Below the canopy, Fuchs was becoming more and more uneasy. The forest had come suddenly alive with night sounds—layer upon layer of chirps, buzzes, and clicks, all of them set against the incessant drone of mosquitoes. Just once, Fuchs thought he felt a vibration brushing over his spine and ribs, barely perceptible. But the feeling passed as quickly as it had come, so he shrugged it off and tried to think about something else, anything else.
When he first came ashore, Fuchs had sought to calm his fears by trying to identify the night sounds. Unfortunately, his effort to make familiar what he could not understand had left him with nothing but a serving of crow for breakfast. His mistake was a suggestion that the mechanical toc-toc-toc they had all heard while on patrol might have been produced by a woodpecker.
“Fuchs, whoever heard of a woodpecker at night?” Sergeant Vogt had said mockingly. The SS sergeant made a point of waiting until there were several other sentries gathered round. “That was a frog, you ass.”
The private had shrugged his shoulders, his face reddening. “Sounded like a woodpecker, Sergeant.”
Several of the others present also thought they’d heard woodpeckers, but they’d decided to follow Vogt’s lead, and they feigned disappointment at Fuchs for such an obvious mistake.
A sudden return of the toc-toc-toc, impersonal and jarring, brought Private Fuchs back to the reality of tonight’s sounds. The mist seemed to have settled a bit lower than it had been just minutes before.
“Toc-toc-toc,” Fuchs called to the dark, shining his light into the fog.
“Toc-toc-toc,” he called again, not caring if Willy heard him and mocked him again.
He stopped for a moment, wiping a sweaty brow with his forearm.
And then the forest called back to him.
Fuchs stiffened. His toc-toc-toc had been returned by a series of musical tones—almost metallic but unlike anything he had heard before. Yet “heard” was the wrong word. It was as if the sounds had passed through his body, more felt than heard.
What . . . Where did that come from? He whirled around and the flashlight beam swung into the trees, shadows shifting in the tangled foliage.
“You imagined that,” Fuchs told himself. Without thinking, he quickly called out into the dark again. “Toc-toc-toc.”
But this time there were only night sounds and the intermittent patter of rain that had begun to fall. He pointed the beam upward but now the light did not reach the canopy. The settling mist seemed even more dense than usual.
“Willy, did you hear that?” he called up into the tree, nervously. “It sounded like . . .”
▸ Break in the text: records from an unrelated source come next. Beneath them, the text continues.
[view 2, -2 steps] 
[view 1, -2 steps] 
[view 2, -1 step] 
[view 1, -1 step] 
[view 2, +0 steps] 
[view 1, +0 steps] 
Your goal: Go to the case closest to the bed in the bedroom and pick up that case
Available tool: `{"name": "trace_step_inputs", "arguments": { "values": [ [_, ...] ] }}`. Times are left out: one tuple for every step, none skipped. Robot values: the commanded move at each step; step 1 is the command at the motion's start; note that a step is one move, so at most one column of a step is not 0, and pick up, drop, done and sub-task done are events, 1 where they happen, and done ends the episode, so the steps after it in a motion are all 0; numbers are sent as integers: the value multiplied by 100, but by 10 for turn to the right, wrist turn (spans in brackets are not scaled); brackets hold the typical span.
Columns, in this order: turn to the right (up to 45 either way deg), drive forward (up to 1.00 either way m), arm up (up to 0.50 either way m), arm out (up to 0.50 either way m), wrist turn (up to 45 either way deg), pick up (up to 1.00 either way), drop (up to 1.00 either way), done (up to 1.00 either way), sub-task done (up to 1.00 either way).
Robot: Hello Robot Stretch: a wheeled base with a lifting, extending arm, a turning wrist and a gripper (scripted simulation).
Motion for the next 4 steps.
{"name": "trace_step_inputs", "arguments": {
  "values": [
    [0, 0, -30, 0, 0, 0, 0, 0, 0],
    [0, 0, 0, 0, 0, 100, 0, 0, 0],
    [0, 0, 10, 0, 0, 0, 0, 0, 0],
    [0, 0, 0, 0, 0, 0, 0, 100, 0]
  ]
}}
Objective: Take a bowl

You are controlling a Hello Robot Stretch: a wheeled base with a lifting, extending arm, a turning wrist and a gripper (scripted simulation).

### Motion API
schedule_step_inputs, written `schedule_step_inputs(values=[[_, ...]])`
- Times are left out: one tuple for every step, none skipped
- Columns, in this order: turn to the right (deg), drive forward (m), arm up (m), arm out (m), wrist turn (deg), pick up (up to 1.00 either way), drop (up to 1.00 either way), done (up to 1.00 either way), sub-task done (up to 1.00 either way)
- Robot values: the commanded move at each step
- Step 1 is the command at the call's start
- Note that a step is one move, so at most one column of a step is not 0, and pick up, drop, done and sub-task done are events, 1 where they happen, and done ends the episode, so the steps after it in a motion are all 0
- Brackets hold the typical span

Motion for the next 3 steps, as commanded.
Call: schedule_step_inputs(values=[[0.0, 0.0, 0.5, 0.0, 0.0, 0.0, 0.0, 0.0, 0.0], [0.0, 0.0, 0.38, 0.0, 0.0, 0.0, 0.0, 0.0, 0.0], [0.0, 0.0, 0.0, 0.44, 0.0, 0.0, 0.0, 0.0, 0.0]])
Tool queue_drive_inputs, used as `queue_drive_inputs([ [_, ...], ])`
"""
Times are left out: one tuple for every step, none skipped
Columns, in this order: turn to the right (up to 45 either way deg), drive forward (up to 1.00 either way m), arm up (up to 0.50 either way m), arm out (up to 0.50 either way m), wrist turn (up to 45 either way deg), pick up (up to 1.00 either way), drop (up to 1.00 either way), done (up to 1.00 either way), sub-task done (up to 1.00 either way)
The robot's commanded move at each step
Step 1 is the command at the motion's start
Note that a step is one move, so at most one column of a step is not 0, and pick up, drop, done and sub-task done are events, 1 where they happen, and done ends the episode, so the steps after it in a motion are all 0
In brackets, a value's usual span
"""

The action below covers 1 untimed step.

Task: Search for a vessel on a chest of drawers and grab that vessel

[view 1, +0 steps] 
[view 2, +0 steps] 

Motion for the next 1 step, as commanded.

“Don’t tell me—woodpeckers,” came Becker’s voice. “Never mind that. I’ve got S?nger’s camera. I’ll lower it down to you.”
“All right, then. Hurry up,” Fuchs called back.
From above, there came the sound of a branch shaking—Willy, finally freeing the camera, Fuchs thought, more than happy to finish their chore and get back to camp.
A single leaf spun down and landed on his shoulder.
Suddenly, he heard a loud crack, and something was falling out of the tree—seemingly aimed straight at his head. Fuchs jumped back just in time to avoid having his skull fractured by the falling camera—which came down in separate pieces, the larger one trailing a streamer of exposed film.
“Jesus Christ, Willy, you’ve broken it!” Fuchs cried, staring down at the shattered camera. “Who’s going to explain this to S?nger and the colonel? Not me!”
There was no reply.
“Willy?”
Fuchs realized that the forest had gone silent—as if the encroaching mist were swallowing every sound. Even the hum of mosquitoes had ceased abruptly, as had the rain; and yet somehow, this was as startling as a grenade blast.